Lhote attraversò il massiccio da W ad E e lasciò una breve descrizione divulgativa in un famoso libro e, forse, un articolo più sistematico che dovrebbe giacere presso la biblioteca del Musee de l’Homme a Parigi (che da tempo è a rischio di chiusura e ridimensionamento/trasferimento). Monod (colloquio privato) mi disse che il massiccio venne perlustrato anche da parte dell’esercito francese, e che traccia di tutto ciò doveva trovarsi in qualche relazione, ma che queste relazioni erano volte più a considerare aspetti militari (punti d’acqua, presenza di pascoli) che aspetti preistorici e paletnologici o archeologici. Circa 15 anni or sono, oltre al sottoscritto, ma in altre occasioni F. Soleilhavoup e Y.Gauthier ebbero occasione di costeggiare il massiccio (comunicazioni presso la A.A.R.S. amici arte rupestre sahariana), e anche G.Arcangioli con L.Villa ne fecero un memorabile viaggio (comunicazione personale).

Img pozzonuovo: è l’immagine del pozzo a N di Ti-n-Missao, ma scattata durante il ritorno verso Silet. (30/12/05)

Il maggior conoscitore del massiccio ritengo tuttavia sia J.Hansen che ebbe occasione di percorrere anche il plateau nella parte centrosettentrionale, e di costeggiare il massiccio in più occasioni. Ho avuto il privilegio di condividere con lui questo viaggio.

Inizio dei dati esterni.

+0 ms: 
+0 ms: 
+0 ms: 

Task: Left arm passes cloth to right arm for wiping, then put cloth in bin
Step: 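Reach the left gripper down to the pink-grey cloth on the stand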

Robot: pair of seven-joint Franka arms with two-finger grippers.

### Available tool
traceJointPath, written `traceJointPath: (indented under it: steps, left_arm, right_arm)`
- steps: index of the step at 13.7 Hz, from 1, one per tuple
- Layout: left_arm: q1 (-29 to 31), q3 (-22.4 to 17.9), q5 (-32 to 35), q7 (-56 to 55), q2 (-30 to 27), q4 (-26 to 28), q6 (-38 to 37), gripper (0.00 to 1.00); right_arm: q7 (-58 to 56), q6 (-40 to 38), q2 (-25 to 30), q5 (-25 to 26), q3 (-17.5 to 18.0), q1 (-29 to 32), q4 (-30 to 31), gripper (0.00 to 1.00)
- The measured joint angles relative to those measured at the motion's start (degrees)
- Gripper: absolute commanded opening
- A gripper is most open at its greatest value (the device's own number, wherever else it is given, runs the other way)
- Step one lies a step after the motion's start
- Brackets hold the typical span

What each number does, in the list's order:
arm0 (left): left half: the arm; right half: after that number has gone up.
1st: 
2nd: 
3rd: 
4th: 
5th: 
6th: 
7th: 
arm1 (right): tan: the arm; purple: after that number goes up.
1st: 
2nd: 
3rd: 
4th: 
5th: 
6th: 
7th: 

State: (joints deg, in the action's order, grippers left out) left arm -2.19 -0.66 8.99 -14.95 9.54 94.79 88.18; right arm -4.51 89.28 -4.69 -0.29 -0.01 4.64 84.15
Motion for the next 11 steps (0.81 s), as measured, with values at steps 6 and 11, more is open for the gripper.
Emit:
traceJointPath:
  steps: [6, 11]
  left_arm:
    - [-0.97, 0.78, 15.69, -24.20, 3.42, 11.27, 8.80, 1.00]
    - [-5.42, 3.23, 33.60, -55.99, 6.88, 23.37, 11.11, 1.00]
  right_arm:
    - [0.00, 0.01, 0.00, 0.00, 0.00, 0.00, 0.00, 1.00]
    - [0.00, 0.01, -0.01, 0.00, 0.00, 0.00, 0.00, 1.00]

Tutto ciò che ho avuto modo di sentire più o meno coincide e cioè cospicua presenza di monumenti preislamici, alcuni dei quali di notevoli dimensioni, frequente presenza di utensili paleolitici (*) di modesta fattura, presenza di frammenti ceramici con dotted o wavvy lines, presenza di macinelli e frammenti di macine, sporadica presenza di incisioni di mammiferi e di scritte tifinagh e…assenza o quasi di pitture rupestri. E’ esattamente questa mancanza che mi rende perplesso e che mi intriga. La parte centrale e meridionale del plateau tuttavia è rimasta sola a custodire se stessa fino ad oggi, almeno da un punto di vista dell’arte rupestre, ed è valsa la pena di interrompere questa solitudine. Chi si trovi di fronte alla valle di Tedjert vede davanti a se il letto dello oued Tedjert (assai fastidioso da attraversare al suo inizio con il 4×4) e, a destra della valle vede una ripida pietraia che dal piano di campagna giunge quasi ai contrafforti dellafalaise sommitale.

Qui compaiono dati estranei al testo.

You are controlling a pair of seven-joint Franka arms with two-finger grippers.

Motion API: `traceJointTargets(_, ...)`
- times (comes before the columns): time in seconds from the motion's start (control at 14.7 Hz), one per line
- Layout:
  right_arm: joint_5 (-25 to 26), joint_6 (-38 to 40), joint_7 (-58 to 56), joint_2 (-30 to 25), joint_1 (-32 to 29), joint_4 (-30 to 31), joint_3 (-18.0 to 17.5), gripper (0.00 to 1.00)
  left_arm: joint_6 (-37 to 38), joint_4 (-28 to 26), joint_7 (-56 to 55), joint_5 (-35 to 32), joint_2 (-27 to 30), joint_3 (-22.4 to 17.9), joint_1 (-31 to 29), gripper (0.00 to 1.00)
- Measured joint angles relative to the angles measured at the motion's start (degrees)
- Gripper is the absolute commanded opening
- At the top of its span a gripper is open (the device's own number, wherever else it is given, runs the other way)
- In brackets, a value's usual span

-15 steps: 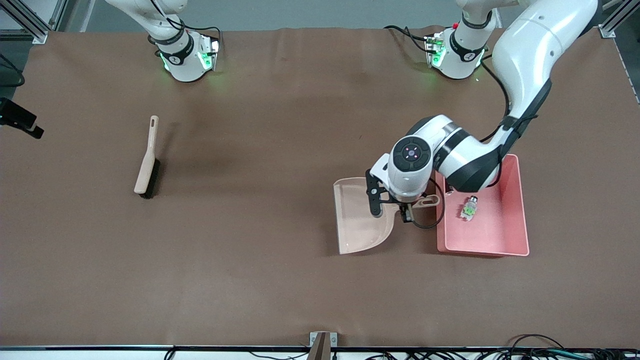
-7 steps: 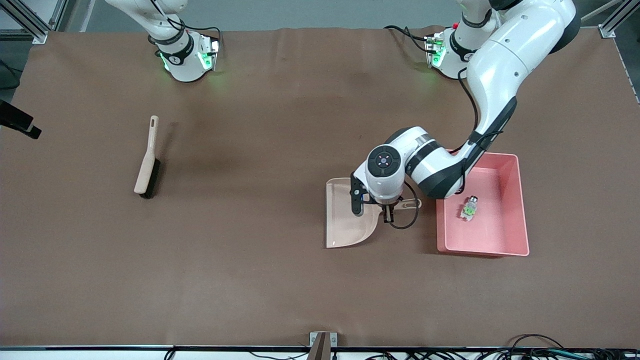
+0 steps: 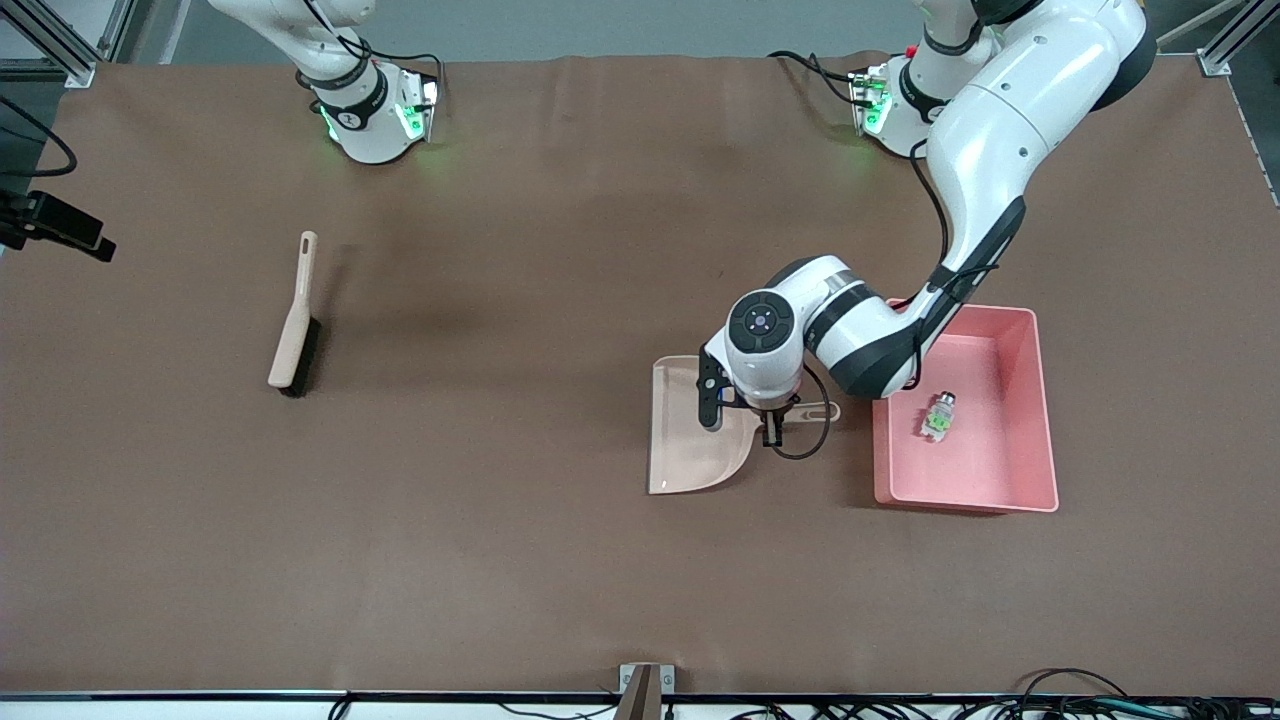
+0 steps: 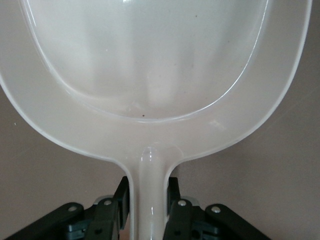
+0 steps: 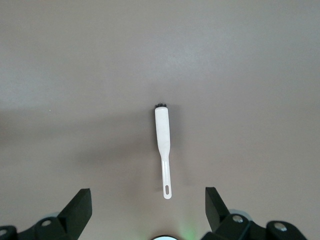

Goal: Clean e-waste and dump in bin
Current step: 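Open the left gripper to release the dustpan handle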

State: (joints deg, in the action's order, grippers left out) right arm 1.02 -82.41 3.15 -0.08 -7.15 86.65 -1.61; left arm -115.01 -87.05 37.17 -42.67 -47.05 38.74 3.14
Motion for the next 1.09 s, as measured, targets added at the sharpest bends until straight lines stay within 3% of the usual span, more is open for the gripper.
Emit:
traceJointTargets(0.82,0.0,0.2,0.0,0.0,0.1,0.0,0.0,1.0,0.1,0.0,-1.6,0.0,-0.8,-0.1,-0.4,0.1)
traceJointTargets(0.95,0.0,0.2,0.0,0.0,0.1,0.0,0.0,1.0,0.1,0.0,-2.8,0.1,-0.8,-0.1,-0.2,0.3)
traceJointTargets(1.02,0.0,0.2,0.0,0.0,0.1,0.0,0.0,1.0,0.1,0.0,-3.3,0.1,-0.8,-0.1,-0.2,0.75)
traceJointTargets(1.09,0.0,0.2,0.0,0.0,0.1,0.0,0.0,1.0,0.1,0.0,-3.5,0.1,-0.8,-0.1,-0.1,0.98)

img DeGaulle si tratta della mia ultima immagine prima di addormentarmi: un campo memorabile in un silenzio magico. Ero già nel sogno. notte 24-25/10/05

Questi contrafforti, pur poderosi, hanno subito le ingiurie del tempo e hanno dato luogo a un accumulo di massi giganteschi e bellissimi che incombono sulla pietraia sottostante. Chi osserva non potrà non individuare il “minareto di Agadez” con la sua porticina sottostante (il tutto in monolitica arenaria). Attratto dal magnetismo del riferimento, mi ci sono diretto e, dopo una quarantina di minuti di salita – non ho individuato sentieri, ma due monumenti preislamici – vi ci sono arrivato. Qualche decina di metri più a sinistra e pochi metri più in alto ci si trova in un luogo magnifico che consiste in due roccioni ciascuno forato e dunque dotato di ampio e strategico riparo sulla sottostante, immensa pianura. Dietro e verso monte vi è una vera e propria piazza, riparata, discreta, bellissima. Dietro la piazza vi è il bastione roccioso che sorregge il plateau, e in questo bastione un magnifico riparo. Alcune macine fisse nel pavimento roccioso e pochi dipinti rupestri (otarde, bovide e bovide con gibbosità) mi ripropongono lo stridente contrasto tra “potenzialità” d’arte rupestre del sito e scarsità della stessa. Sopra questo grande riparo vi sono alcuni passaggi ascendenti che ho percorso, prima con impazienza e poi con metodo per poter accedere al plateau sovrastante. Confesso che sul ciglio mi è passato caldo, sudore, fatica, apprensione. Mi è passato tutto. In questo punto, e per chilometri e chilometri il plateau si presenta come una superfice mossa…ma senza alcun punto d’ombra visibile. E tuttavia la buona sorte, o forse l’unica vera possibilità di salita mi hanno condotto in un punto dove la roccia reca due, tre macine fisse. Provo a sedermi e imitare il lavoro di chi triturava i cereali. Non vi è dubbio: in un punto ho il controllo della pianura sottostante, mentre a due metri posso svolgere lo stesso lavoro senza esser visto da chi è ottanta, cento metri più sotto. Spettacolare e furba la disposizione!

Img AnouAzaoua: in realtà si tratta di un ramo laterale del corridoio che conduce alla conca circolare. La prima roccia con le incisioni dei cavalli si trova in fondo a questo corridoio, a destra a circa 300m.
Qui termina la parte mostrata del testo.